Что касается сыновей, здесь было куда сложнее. Быть сыном великого отца – это почетно, но непросто! Каждый из них переживал это по-разному, но перестать быть Толстым никто из них не мог, да и не хотел. Ведь Толстые – это не только Лев Николаевич, но и очень древний род.

В «Опыте моей жизни» Лев Львович называет Толстых особой расой. «Этот род, или “клан”, вошедший в жизнь России из глубины веков, – в сущности, не род, а отдельная, не похожая на других раса, сохранившая свои особенности и до сих пор. За редкими исключениями Толстые оберегли себя от влияний кровей, которые могли бы значительно видоизменить главные черты их характера, и до 22-го своего поколения остались теми же Толстыми, какими были раньше…»
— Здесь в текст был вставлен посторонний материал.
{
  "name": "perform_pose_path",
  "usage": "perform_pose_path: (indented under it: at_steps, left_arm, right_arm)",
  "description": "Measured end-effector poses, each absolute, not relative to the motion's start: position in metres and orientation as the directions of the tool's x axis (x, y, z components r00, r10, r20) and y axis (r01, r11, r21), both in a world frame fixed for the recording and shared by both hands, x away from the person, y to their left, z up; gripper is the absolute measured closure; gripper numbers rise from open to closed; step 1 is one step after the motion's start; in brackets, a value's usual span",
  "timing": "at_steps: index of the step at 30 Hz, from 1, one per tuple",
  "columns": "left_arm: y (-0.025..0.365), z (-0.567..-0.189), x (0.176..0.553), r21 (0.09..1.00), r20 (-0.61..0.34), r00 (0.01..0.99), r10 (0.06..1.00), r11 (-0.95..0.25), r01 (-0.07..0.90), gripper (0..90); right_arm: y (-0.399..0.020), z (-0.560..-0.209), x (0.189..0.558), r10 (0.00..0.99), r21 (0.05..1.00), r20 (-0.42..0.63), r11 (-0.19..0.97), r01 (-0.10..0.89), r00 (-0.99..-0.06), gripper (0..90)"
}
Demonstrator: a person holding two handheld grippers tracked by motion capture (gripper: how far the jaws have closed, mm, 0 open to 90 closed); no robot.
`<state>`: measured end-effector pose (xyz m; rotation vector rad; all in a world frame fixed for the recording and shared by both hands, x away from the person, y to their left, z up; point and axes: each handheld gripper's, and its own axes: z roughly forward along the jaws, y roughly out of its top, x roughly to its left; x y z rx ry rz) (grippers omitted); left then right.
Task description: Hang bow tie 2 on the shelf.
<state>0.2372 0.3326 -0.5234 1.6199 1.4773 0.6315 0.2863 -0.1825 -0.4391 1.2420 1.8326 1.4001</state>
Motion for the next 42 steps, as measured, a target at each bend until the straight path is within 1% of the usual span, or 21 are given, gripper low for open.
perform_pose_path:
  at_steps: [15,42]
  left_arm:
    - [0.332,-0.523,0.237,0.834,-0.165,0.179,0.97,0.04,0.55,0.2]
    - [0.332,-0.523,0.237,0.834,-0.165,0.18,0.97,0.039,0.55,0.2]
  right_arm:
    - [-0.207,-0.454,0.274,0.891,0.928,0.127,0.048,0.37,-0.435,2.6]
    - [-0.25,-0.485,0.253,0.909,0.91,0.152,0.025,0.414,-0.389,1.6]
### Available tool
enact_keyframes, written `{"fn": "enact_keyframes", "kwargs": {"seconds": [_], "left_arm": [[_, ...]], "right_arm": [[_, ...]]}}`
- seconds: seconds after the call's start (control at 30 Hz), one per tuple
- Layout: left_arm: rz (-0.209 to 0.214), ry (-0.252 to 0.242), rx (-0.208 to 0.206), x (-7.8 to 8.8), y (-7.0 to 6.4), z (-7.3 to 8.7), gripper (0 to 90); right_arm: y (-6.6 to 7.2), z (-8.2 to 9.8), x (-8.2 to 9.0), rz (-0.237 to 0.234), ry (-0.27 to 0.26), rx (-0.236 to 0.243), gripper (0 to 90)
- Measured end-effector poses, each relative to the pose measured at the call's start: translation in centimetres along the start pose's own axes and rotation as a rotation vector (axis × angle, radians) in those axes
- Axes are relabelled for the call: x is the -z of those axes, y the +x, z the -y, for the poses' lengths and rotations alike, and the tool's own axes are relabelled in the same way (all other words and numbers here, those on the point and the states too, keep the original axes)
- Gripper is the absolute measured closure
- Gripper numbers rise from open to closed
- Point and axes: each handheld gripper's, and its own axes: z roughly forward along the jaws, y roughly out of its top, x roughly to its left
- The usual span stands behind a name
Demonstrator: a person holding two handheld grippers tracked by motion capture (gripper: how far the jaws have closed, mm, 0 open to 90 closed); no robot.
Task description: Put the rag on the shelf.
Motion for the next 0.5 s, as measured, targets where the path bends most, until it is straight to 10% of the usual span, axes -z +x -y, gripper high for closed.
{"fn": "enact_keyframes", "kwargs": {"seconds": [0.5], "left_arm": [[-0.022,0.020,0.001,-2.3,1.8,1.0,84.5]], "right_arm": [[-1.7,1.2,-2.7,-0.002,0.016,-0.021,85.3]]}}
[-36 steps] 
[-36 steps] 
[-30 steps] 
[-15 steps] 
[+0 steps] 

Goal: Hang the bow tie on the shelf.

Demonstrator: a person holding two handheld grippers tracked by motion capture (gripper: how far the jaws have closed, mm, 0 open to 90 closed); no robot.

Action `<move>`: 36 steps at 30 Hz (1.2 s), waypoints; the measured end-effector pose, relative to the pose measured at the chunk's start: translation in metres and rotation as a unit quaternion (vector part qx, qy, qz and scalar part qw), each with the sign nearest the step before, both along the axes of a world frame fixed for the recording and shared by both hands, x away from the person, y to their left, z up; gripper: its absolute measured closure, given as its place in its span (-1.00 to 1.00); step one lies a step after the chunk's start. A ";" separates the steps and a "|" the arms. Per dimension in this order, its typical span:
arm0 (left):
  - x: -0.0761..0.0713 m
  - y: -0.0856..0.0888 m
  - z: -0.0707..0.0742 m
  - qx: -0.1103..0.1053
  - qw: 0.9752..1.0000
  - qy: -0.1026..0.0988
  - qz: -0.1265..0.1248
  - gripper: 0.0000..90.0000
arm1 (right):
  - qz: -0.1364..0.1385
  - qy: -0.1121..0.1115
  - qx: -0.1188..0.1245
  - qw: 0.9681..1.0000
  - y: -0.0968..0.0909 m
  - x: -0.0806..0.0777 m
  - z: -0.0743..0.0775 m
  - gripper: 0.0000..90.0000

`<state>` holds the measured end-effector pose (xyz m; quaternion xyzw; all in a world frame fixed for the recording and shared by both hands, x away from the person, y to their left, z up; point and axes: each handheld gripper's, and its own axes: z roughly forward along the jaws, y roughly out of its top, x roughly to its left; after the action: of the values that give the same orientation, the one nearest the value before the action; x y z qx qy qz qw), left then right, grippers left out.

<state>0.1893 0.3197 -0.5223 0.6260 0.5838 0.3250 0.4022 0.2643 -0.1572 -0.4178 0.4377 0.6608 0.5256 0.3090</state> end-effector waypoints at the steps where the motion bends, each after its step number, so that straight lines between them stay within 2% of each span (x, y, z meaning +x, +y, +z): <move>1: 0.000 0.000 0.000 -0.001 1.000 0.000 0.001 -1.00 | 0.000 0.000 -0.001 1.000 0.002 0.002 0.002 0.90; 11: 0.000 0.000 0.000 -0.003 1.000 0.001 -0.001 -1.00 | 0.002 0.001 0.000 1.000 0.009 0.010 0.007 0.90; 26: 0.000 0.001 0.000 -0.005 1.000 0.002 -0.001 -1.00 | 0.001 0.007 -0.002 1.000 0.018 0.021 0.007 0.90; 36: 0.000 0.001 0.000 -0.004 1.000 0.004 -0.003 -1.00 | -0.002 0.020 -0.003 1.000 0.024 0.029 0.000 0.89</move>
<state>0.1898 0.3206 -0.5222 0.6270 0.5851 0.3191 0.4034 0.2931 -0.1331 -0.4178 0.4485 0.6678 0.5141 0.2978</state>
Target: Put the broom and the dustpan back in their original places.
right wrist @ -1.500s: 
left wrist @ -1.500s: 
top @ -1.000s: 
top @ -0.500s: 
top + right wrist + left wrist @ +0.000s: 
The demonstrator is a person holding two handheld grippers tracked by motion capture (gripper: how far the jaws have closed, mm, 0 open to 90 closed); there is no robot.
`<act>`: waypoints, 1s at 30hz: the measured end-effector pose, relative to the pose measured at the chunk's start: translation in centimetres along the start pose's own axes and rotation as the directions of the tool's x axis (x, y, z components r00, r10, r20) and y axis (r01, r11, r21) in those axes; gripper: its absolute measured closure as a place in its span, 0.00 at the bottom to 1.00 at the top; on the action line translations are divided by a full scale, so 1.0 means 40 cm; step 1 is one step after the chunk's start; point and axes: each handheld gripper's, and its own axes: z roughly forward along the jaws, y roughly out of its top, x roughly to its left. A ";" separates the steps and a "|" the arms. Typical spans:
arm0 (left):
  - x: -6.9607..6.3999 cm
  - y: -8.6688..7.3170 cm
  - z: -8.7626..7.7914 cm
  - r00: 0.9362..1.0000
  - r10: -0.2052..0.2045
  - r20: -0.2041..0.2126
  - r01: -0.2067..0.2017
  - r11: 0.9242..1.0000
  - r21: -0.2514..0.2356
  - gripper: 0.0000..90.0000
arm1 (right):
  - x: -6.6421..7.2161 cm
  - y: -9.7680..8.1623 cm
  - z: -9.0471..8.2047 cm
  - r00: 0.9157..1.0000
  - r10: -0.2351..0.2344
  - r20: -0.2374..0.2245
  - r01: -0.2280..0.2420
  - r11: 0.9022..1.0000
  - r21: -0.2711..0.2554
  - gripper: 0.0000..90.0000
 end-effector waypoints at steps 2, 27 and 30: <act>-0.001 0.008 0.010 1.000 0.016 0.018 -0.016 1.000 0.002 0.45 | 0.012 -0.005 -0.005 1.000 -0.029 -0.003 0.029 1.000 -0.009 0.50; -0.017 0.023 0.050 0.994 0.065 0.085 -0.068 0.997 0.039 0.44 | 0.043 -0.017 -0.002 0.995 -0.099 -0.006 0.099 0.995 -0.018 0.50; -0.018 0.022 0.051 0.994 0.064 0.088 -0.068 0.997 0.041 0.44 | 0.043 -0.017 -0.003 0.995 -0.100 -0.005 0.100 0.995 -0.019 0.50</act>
«Сознание избранности пришло к нему довольно рано, – считает исследователь жизни Льва Львовича Валерия Николаевна Абросимова. – Едва переступив порог классической мужской гимназии Л. И. Поливанова в Москве, он стал иногда подписываться, как отец, словно пробуя, примеряя на себе эту ношу: “Лев Толстой”. Еще не вполне понимая, как странно выглядит это сочетание применительно к мальчику в гимназической форме, он в письме к матери пояснил: “Л. Толстой – ужо так я расписываюсь в журнале, когда я дежурный в классе”…»

Читая письма Лёли к матери, невольно обращаешь внимание на то, что он подписывал их разными именами и прозвищами, как бы пытаясь нащупать верный и не унижающий его тон.

«Л. Толстой», «Лев Толстой», «Лёля», «Лёвка», «Левонтий» – иногда две подписи в одном и том же письме. На языке психологии это называется проблемой «самоидентификации».

Можно предположить, что однажды сами родители пожалели, что дали мальчику это имя. Можно также предположить, что мальчика дразнили этим в гимназии. Как могло быть иначе, когда имя Льва Толстого гремело в печати?

В это время в кабинете отца собирались его первые последователи. Одновременно он страдал из-за того, что его сыновья не разделяют его взглядов. Это было вопиющее противоречие: за Толстым шли чужие люди, но не его мальчики!

И вот Лёля начинает всё больше и больше тянуться к отцу, уходя из-под влияния матери. В воспоминаниях он признается: «Когда с переездом семьи в Москву я попал в первые классы гимназии, как почти всегда бывает в этом возрасте, я не любил, кажется, никого, кроме себя, да и себя, вероятно, тоже не любил… Только к семнадцати-восемнадцати годам, как раз в то время, когда отец переживал свой религиозный кризис, я стал относиться к нему сознательнее и искать в нем ответов на жизнь, которая развертывалась передо мною. Эта пора была порой моей наибольшей близости к отцу, который это чувствовал и всегда делился со мной своими мыслями и чувствами, как со взрослым. Я постоянно забегал к нему в его комнаты, и в Ясной, и в Москве, и мы подолгу с ним беседовали о разных вопросах, которые в данное время интересовали его или меня. Конечно, я не мог понять тогда и малой доли того, что происходило в его душе, но я всё же чувствовал ее и, наконец, так увлекся учением отца, что мечтал сам сделаться новым христианским мучеником для блага человечества».

Лёля подружился с главным духовным учеником отца – Владимиром Григорьевичем Чертковым, «блестящим конногвардейцем», представителем богатой и знатной семьи, который в 1883 году пришел к Толстому и вскоре стал его правой рукой. «В начале своего знакомства с нашей семьей Чертков был обворожителен. Он был всеми любим. Я был с ним близок и на «ты». Он относился ко мне ласково и с любовью, и я платил ему тем же», – вспоминал Лев Львович.